Segmentation of the femur in DXA images poses challenges due to factors like reduced contrast, noise, and variations in bone shape. This study investigated the impact of noise on DL techniques for femur segmentation, incorporating noise reduction techniques to enhance DL-based models’ accuracy. By applying CNN to DXA images with and without noise reduction filters, we observed that the FCNN outperformed the use of noise reduction algorithms before model training, resulting in precise bone density calculation and improved osteoporosis diagnosis. The study demonstrated a higher accuracy of 98.84% for different segmentation methods and a significantly higher correlation (R2 = 0.9928) for BMD measurement compared to manual segmentation. This research contributes to advancing DXA imaging segmentation, enhancing diagnostic accuracy, and stimulating further inquiry into medical imaging and DL applications. The incorporation of Non-local Mean Filter, Gaussian filtering, and wavelet-based methods for image denoising in CNN-based DL models significantly contributes to improving the performance and robustness of femur segmentation from DXA images, ultimately enhancing the quality of osteoporosis diagnosis and patient care.

6. Future Directions

In the realm of medical imaging, future directions for femur segmentation from DXA images encompass several promising avenues.

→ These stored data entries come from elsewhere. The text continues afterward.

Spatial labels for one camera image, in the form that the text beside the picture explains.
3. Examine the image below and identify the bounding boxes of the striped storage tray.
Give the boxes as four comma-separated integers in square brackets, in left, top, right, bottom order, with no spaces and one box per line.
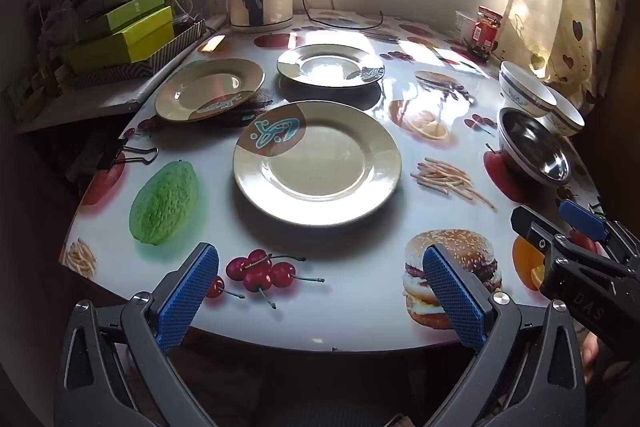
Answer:
[65,19,207,90]

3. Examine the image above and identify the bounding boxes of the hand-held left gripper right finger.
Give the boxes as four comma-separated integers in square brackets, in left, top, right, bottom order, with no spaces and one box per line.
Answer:
[422,243,587,427]

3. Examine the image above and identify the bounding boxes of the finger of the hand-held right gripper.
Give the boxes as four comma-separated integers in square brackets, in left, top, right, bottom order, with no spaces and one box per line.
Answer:
[559,200,640,260]
[511,206,568,260]

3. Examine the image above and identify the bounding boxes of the dark green box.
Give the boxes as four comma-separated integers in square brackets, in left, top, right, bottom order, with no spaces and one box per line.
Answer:
[86,0,166,35]

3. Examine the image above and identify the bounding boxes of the lime green box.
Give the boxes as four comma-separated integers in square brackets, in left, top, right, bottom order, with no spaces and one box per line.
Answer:
[67,6,175,72]

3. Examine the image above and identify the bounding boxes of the cream curtain with heart print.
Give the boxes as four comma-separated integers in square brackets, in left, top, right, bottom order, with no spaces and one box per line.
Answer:
[492,0,631,108]

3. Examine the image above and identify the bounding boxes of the food printed tablecloth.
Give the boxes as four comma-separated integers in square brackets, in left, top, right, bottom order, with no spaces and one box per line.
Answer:
[59,9,608,353]

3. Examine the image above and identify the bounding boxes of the black binder clip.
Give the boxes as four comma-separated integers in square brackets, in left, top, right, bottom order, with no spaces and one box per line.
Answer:
[97,142,158,172]

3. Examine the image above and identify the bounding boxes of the white plastic cup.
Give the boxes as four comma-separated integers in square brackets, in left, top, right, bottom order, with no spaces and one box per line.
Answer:
[455,10,479,40]

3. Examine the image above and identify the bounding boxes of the stainless steel bowl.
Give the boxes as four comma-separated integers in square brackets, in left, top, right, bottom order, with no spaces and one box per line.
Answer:
[497,108,573,185]

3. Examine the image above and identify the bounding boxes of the white bowl with blue stripes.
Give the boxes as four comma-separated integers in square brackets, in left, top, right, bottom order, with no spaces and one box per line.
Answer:
[540,86,586,138]
[499,61,558,118]

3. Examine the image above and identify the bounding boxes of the beige plate with brown logo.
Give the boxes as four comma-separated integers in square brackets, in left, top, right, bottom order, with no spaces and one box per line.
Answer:
[232,101,402,227]
[276,44,386,88]
[154,58,266,122]

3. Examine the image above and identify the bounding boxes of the glass jar with red lid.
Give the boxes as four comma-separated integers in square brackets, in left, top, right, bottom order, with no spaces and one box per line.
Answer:
[475,6,503,54]

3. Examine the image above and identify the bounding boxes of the person's right hand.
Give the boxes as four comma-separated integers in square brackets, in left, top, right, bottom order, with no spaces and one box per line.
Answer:
[581,334,602,384]

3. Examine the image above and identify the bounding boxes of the small glass jar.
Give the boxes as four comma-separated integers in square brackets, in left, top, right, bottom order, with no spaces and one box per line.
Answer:
[172,0,197,28]

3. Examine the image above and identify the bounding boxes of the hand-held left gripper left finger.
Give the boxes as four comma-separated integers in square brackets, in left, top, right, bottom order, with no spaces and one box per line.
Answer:
[54,242,221,427]

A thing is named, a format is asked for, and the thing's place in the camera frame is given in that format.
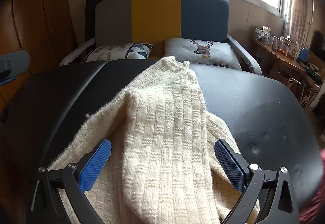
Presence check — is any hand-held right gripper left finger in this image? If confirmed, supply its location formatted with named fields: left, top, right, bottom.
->
left=27, top=138, right=112, bottom=224

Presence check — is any grey yellow blue sofa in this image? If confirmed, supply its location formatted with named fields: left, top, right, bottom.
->
left=60, top=0, right=263, bottom=76

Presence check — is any wooden side desk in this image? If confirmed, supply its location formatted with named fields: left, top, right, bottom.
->
left=250, top=36, right=323, bottom=113

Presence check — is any clear plastic box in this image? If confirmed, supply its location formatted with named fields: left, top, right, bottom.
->
left=273, top=36, right=299, bottom=57

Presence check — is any brown wooden wardrobe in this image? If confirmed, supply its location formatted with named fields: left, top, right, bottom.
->
left=0, top=0, right=78, bottom=123

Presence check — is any dark monitor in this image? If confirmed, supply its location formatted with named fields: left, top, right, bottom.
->
left=311, top=30, right=325, bottom=61

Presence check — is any grey deer print pillow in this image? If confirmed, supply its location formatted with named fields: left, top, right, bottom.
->
left=164, top=38, right=242, bottom=70

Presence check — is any geometric print pillow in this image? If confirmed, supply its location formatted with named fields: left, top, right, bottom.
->
left=82, top=43, right=154, bottom=62

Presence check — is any cream knitted sweater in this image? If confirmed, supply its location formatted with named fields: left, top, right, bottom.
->
left=47, top=56, right=261, bottom=224

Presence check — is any red clothing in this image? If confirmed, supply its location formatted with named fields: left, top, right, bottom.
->
left=300, top=148, right=325, bottom=224

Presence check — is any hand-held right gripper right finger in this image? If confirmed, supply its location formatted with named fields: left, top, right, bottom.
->
left=214, top=139, right=301, bottom=224

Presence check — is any blue round-handled bag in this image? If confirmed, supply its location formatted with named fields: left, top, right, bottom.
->
left=297, top=45, right=310, bottom=63

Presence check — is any black leather bench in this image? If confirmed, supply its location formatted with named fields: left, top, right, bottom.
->
left=0, top=60, right=323, bottom=224

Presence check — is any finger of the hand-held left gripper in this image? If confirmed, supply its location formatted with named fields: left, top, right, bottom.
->
left=0, top=50, right=30, bottom=87

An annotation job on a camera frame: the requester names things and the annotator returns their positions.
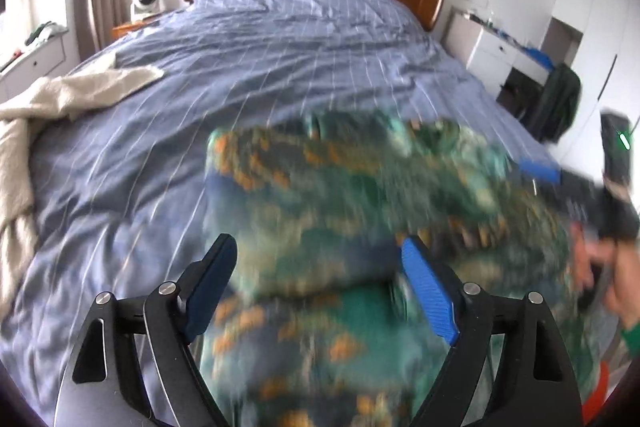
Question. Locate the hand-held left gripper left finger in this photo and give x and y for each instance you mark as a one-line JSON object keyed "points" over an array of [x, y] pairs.
{"points": [[210, 287]]}

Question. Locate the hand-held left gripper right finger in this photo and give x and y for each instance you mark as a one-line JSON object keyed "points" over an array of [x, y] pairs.
{"points": [[427, 287]]}

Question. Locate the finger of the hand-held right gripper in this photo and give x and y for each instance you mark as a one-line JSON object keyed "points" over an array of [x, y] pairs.
{"points": [[540, 170]]}

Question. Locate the green printed jacket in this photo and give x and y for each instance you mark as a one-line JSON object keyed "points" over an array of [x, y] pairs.
{"points": [[350, 207]]}

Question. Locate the person's right hand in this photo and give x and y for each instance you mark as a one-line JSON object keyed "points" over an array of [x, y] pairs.
{"points": [[620, 277]]}

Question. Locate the dark jacket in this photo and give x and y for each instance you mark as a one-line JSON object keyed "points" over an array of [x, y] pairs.
{"points": [[557, 102]]}

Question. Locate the blue item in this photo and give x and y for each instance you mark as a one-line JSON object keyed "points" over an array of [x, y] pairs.
{"points": [[537, 57]]}

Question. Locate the white wardrobe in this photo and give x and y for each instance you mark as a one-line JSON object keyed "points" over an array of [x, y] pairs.
{"points": [[595, 32]]}

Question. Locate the white desk with drawers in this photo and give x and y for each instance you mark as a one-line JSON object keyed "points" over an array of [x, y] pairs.
{"points": [[492, 52]]}

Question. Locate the orange fleece cloth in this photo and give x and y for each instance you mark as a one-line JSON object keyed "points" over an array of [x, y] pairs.
{"points": [[600, 389]]}

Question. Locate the bed with blue sheet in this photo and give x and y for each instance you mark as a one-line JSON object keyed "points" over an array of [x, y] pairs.
{"points": [[250, 72]]}

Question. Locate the cream fleece blanket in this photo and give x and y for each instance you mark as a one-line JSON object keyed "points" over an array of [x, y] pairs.
{"points": [[75, 89]]}

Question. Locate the wooden nightstand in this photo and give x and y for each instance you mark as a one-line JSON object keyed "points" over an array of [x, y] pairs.
{"points": [[131, 29]]}

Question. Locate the white windowsill cabinet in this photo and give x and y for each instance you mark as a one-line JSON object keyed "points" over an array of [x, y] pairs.
{"points": [[35, 62]]}

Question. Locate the blue checked pillow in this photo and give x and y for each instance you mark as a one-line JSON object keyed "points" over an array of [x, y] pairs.
{"points": [[310, 2]]}

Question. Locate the green cloth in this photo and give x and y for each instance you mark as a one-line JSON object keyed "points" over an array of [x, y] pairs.
{"points": [[45, 32]]}

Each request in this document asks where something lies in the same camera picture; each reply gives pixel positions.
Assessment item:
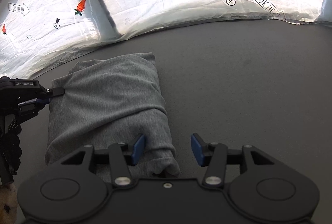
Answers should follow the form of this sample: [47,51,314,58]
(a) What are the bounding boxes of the grey sweatpants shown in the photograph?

One avenue involves delving into advanced denoising techniques, such as deep learning-based models or adaptive algorithms, to further refine noise reduction strategies and enhance the accuracy of segmentation. Additionally, exploring the fusion of DXA images with other modalities like MRI or CT scans could unlock synergistic benefits, improving segmentation accuracy by leveraging complementary information from diverse imaging sources. Transfer learning and domain adaptation techniques offer another promising pathway, enabling model training on diverse datasets and enhancing generalization to different imaging conditions and patient populations. Moreover, develo** methods for uncertainty quantification could provide valuable insights into the reliability of segmentation results, facilitating more informed decision-making in clinical settings. Clinical validation studies are essential for assessing the real-world performance and clinical utility of DL-based segmentation models, necessitating collaboration with medical professionals and institutions for rigorous validation against ground truth annotations and clinical outcomes. User-friendly software tools and platforms for DXA image segmentation should be developed to streamline integration into existing medical workflows and promote widespread adoption. Longitudinal studies exploring the prognostic value of segmentation-based biomarkers for predicting clinical outcomes, such as fracture risk or treatment response, offer valuable insights into personalized risk assessment and treatment planning in osteoporosis management. Lastly, addressing ethical considerations and potential biases in DXA image segmentation is paramount for ensuring equitable and unbiased healthcare delivery, requiring robust strategies for bias mitigation, fairness assessment, and transparency in model development and deployment.